Circa 500 Schüler aus Xinjiang, darunter Uiguren und Kasachen, besuchen die Spezialschule für Landwirtschaft von Fushun in Liaoning. Auch sie werden streng überwacht: Eigens damit betraute Mitarbeiter begleiten die Schüler zu Beginn in die Schule und am Ende des Schuljahres wieder nach Hause. Auf dem Schulgelände werden sie ebenfalls streng überwacht und von Sicherheitsleuten zu den Schlafsälen und in die Klassenräume gebracht.
Am 8. Juni, dem Beginn der Sommerferien, stiegen 500 Schüler unter der Aufsicht eigens damit betrauter Mitarbeiter in einen Zug von Peking nach Xinjiang. Während der Fahrt war zusätzlich noch Bahnpolizei mit im Zug.
„Sinisiert“ um die Kommunistische Partei zu lieben
Eine Quelle aus Tianjin, einer Küstenstadt, die direkt der Zentralregierung untersteht, berichtete Bitter Winter, dass Ende August eine Mittelschule in der Stadt neun ihrer Lehrer damit beauftragt hätte, nach Xinjiang zu fliegen und dort über 300 Schüler abzuholen. Aktuell wurden an mindestens 11 Schulen Schüler aus Xinjiang zugelassen, die dort über die Han-Kultur unterrichtet werden und Mandarin sprechen müssen.

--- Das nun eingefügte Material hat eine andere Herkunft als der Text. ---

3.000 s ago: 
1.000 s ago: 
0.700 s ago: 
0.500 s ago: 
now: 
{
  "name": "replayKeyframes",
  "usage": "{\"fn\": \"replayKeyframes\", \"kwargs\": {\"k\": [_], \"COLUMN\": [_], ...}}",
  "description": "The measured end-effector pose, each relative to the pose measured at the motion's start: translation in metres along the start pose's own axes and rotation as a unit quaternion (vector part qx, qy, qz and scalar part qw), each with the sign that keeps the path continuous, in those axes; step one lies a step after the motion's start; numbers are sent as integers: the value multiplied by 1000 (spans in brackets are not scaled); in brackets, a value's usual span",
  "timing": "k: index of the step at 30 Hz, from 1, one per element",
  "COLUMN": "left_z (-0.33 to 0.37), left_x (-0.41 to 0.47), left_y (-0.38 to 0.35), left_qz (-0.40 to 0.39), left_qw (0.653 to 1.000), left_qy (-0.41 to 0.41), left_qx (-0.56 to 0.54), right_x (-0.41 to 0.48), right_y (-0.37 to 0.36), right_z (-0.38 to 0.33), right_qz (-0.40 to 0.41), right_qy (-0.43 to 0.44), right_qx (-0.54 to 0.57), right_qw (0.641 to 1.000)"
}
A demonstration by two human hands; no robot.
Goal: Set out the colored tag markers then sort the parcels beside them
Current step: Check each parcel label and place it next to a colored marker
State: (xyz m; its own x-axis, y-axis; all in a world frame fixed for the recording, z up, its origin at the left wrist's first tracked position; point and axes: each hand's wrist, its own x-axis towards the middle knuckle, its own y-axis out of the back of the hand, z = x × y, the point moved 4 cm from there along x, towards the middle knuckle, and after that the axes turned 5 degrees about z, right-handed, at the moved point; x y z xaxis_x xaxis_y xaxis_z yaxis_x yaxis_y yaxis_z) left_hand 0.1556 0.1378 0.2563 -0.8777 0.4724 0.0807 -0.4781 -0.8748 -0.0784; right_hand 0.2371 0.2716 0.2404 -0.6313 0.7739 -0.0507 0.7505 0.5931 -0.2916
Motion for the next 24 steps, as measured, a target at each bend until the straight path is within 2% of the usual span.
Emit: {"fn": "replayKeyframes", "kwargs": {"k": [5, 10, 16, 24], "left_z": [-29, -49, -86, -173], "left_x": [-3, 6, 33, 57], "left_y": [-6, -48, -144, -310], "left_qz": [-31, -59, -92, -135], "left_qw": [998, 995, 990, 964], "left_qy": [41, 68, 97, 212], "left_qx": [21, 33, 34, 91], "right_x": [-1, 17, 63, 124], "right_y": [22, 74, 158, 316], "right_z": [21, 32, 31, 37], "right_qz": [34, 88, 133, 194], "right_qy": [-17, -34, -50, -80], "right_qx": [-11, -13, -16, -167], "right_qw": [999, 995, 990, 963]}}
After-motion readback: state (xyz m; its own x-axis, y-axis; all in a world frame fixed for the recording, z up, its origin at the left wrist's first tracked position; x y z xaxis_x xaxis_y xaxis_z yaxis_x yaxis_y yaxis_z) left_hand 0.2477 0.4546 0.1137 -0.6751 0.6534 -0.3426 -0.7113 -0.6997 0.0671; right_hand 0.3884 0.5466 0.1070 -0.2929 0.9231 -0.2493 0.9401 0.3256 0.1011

„Wenn diese Kinder aus Xinjiang auf Schulen im chinesischen Kernland geschickt werden und in Kontakt mit Schülern und Lehrern stehen, die der Han-Ethnie angehören, werden sie von der Han-Kultur beeinflusst“, erklärte ein Lehrer aus Tianjin Bitter Winter. „Der Austausch mit ihren Lehrern und Klassenkameraden wird ihre Lebensansichten, ihre Werte und die Art, wie sie Dinge beurteilen, beeinflussen. Wenn sie zum Arbeiten nach Xinjiang zurückkehren, werden diese Schüler einige Ausbildungsjahre im chinesischen Kernland hinter sich haben und die Führung der Kommunistischen Partei bereitwillig akzeptieren und unterstützen.“
Ein anderer Lehrer berichtete, dass das Bildungsministeriumplant, jüngere Kinder aus Xinjiang (im Alter von 6-7 Jahren) auf Schulen im chinesischen Kernland zu schicken, damit diese Mandarin lernen. Ziel dabei ist es, sie zu „sinisieren“ und ihre Lebens- und Essgewohnheiten zu ändern.